Question: If the potential energy of two molecules is given by, \( U = \dfrac{A}{{{r^{12}}}} - \dfrac{B}{{{r^6...

Question

If the potential energy of two molecules is given by, $U = \dfrac{A}{{{r^{12}}}} - \dfrac{B}{{{r^6}}}$ then at the equilibrium position, its potential energy is equal to:
A. $\dfrac{{{A^2}}}{{4B}}$
B. $- \dfrac{{{B^2}}}{{4A}}$
C. $\dfrac{{2B}}{A}$
D. $3A$

Answer 1

Solution

Hint
We know that the derivative of the potential energy is the force and the force zero at equilibrium condition. So, utilizing these, we can obtain the expression for the potential energy at equilibrium condition.
In this solution we will be using the following formula,
$\Rightarrow F = - \dfrac{{dU}}{{dr}}$
where $F$ is the force and $U$ is the potential energy.
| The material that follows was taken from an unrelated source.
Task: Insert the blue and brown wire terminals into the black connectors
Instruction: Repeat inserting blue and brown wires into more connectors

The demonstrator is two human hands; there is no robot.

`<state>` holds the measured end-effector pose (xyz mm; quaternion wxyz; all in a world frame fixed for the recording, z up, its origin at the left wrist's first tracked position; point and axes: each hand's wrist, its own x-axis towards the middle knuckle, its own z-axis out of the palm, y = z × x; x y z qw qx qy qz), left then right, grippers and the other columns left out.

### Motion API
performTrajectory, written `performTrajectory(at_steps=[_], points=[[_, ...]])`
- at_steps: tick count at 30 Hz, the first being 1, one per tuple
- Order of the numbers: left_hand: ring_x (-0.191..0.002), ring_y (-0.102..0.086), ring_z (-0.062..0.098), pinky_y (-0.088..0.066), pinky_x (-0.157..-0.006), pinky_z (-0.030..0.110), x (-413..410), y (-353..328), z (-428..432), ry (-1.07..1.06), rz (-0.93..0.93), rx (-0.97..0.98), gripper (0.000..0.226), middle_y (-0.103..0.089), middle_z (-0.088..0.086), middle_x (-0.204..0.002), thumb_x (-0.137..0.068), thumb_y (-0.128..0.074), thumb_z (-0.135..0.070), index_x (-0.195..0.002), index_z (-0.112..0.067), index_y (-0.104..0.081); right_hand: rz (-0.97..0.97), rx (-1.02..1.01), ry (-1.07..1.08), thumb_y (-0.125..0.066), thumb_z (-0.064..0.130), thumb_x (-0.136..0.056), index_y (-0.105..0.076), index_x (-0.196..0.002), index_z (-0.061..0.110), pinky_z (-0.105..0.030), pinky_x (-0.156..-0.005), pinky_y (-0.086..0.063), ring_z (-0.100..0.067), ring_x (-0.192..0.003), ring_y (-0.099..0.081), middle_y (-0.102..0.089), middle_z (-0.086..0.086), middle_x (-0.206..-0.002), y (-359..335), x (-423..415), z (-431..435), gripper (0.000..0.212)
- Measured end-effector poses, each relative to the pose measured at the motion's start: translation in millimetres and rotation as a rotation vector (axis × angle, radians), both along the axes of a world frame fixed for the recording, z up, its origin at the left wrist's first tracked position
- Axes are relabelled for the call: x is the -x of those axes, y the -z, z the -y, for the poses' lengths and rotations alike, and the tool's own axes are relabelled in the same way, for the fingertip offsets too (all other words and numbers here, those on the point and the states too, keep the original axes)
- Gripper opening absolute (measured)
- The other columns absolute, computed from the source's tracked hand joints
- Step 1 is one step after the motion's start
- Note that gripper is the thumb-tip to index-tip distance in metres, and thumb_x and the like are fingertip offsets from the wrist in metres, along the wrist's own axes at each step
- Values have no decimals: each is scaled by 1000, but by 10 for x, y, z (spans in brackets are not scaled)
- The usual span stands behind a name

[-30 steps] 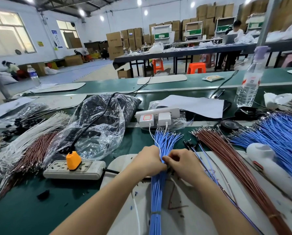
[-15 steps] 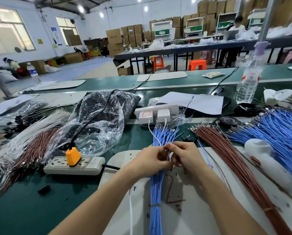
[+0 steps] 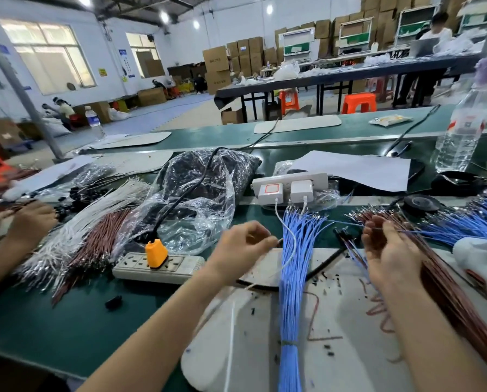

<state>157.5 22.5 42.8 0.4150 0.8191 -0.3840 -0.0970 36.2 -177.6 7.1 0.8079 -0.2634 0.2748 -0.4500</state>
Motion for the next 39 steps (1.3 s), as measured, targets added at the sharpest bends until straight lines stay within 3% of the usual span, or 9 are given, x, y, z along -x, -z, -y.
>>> performTrajectory(at_steps=[3,8,11,14,19,22,28,33,39], points=[[-74,-54,10,-40,-61,12,-402,-51,-231,-407,228,68,3,-58,1,-85,-93,-58,-14,-91,-14,-56,-58,57,-58,-36,25,-104,-54,-81,17,-17,-46,-52,-12,-48,-65,-70,-1,-59,14,-32,-59,31],[-82,-55,17,-49,-68,24,-887,-63,-389,-724,88,71,19,-54,9,-101,-92,-46,6,-103,-8,-52,-80,80,-106,-43,23,-101,-60,-85,9,-17,-47,-49,-13,-54,-56,-63,-5,-63,46,-35,-50,28],[-71,-50,12,-40,-58,18,-1065,-47,-373,-643,113,-317,24,-59,11,-100,-91,-47,5,-111,-3,-60,-65,72,-136,-33,30,-104,-59,-84,11,-16,-46,-45,-14,-51,-55,-66,-6,-62,49,-40,-47,38],[-93,-58,27,-46,-75,31,-1077,4,-287,-455,175,-649,22,-61,19,-114,-94,-50,-4,-115,-1,-56,-60,61,-163,-30,36,-104,-55,-85,15,-16,-44,-49,-18,-48,-63,-71,-9,-64,28,-32,-68,37],[-83,-51,27,-40,-70,32,-995,5,-193,-393,323,-716,11,-58,19,-107,-90,-60,-10,-93,-5,-51,-61,96,-206,-41,12,-101,-62,-91,4,-17,-51,-54,-12,-53,-65,-70,-8,-67,31,-16,-88,25],[-66,-50,18,-43,-68,29,-912,-73,-211,-492,362,-605,11,-57,14,-91,-90,-54,0,-80,-4,-56,-17,98,-195,-40,10,-101,-63,-96,1,-20,-61,-58,-16,-66,-69,-72,-11,-78,14,-18,-96,26],[-78,-50,15,-42,-77,22,-477,-554,-5,-528,591,-25,19,-56,8,-97,-81,-74,-20,-99,-13,-72,-88,189,-126,-29,25,-105,-56,-97,11,-28,-58,-59,-23,-61,-69,-73,-15,-75,-15,-56,-149,32],[-63,-53,2,-45,-66,13,111,-200,716,-32,128,236,17,-57,-2,-83,-81,-74,-20,-94,-10,-74,-289,416,-49,-43,-5,-96,-55,-110,8,-21,-74,-52,-15,-76,-62,-65,-7,-83,60,-103,-177,22],[-67,-70,16,-53,-69,20,158,377,847,97,-394,448,14,-58,12,-89,-81,-67,4,-83,-10,-70,-382,691,164,-45,-6,-95,-53,-94,24,-14,-68,-51,-6,-69,-64,-68,3,-77,96,-113,-135,31]])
Complete step by step answer
The formula of force in terms of the potential energy is given as,
$\Rightarrow F = - \dfrac{{dU}}{{dr}}$
According to the question, the potential energy of two molecules is given by, $U = \dfrac{A}{{{r^{12}}}} - \dfrac{B}{{{r^6}}}$
So now substituting this value of potential energy in the formula for the force we get,.
$\Rightarrow F = - \dfrac{d}{{dr}}\left( {\dfrac{A}{{{r^{12}}}} - \dfrac{B}{{{r^6}}}} \right)$
Upon performing the differentiation operation on both the terms individually, the above expression reduces to the below forma as,
$\Rightarrow F = \dfrac{{12A}}{{{r^{13}}}} - \dfrac{{6B}}{{{r^7}}}$
The net force, that is, the sum of the forces acting on a body equals to zero, in an equilibrium condition. So, equate the above equation to zero.
Thus, we get,
$\Rightarrow 0 = \dfrac{{12A}}{{{r^{13}}}} - \dfrac{{6B}}{{{r^7}}}$
Hence we can write this as,
$\Rightarrow \dfrac{{12A}}{{{r^{13}}}} = \dfrac{{6B}}{{{r^7}}}$
Now cancelling ${r^7}$ from both the sides and then taking reciprocal we get,
$\Rightarrow \dfrac{{{r^6}}}{{12A}} = \dfrac{1}{{6B}}$
Therefore on rearranging we get,
$\Rightarrow {r^6} = \dfrac{{2A}}{B}$
Substitute the above expression in the given expression of the potential energy of the two molecules.
So, the expression further reduces as follows.
$\Rightarrow U = \dfrac{A}{{{{\left( {{\raise0.7ex\hbox{$ {2A} $} \\!\mathord{\left/ {\vphantom {{2A} B}}\right.} \\!\lower0.7ex\hbox{$ B $}}} \right)}^2}}} - \dfrac{B}{{\left( {{\raise0.7ex\hbox{$ {2A} $} \\!\mathord{\left/ {\vphantom {{2A} B}}\right.} \\!\lower0.7ex\hbox{$ B $}}} \right)}}$
we can then remove the brackets to get,
$\Rightarrow U = \dfrac{A}{{{\raise0.7ex\hbox{$ {4{A^2}} $} \\!\mathord{\left/ {\vphantom {{4{A^2}} {{B^2}}}}\right.} \\!\lower0.7ex\hbox{$ {{B^2}} $}}}} - \dfrac{{{B^2}}}{{2A}}$
On cancelling the similar terms,
$\Rightarrow U = \dfrac{{{B^2}}}{{4A}} - \dfrac{{{B^2}}}{{2A}}$
On calculating we get,
$\Rightarrow U = \dfrac{{{B^2} - 2{B^2}}}{{4A}} = \dfrac{{ - {B^2}}}{{4A}}$
Thus, the value of the potential energy equals $- \dfrac{{{B^2}}}{{4A}}$
$\therefore$ If the potential energy of two molecules is given by, $U = \dfrac{A}{{{r^{12}}}} - \dfrac{B}{{{r^6}}}$ then at the equilibrium position, its potential energy is equal to $- \dfrac{{{B^2}}}{{4A}}$ .
Thus, the option (B) is correct.

Note
The potential energy of a body is the energy it possesses with respect to its position, state or arrangement. In this case the potential energy is negative because energy needs to be provided to it in order to break the bond between them.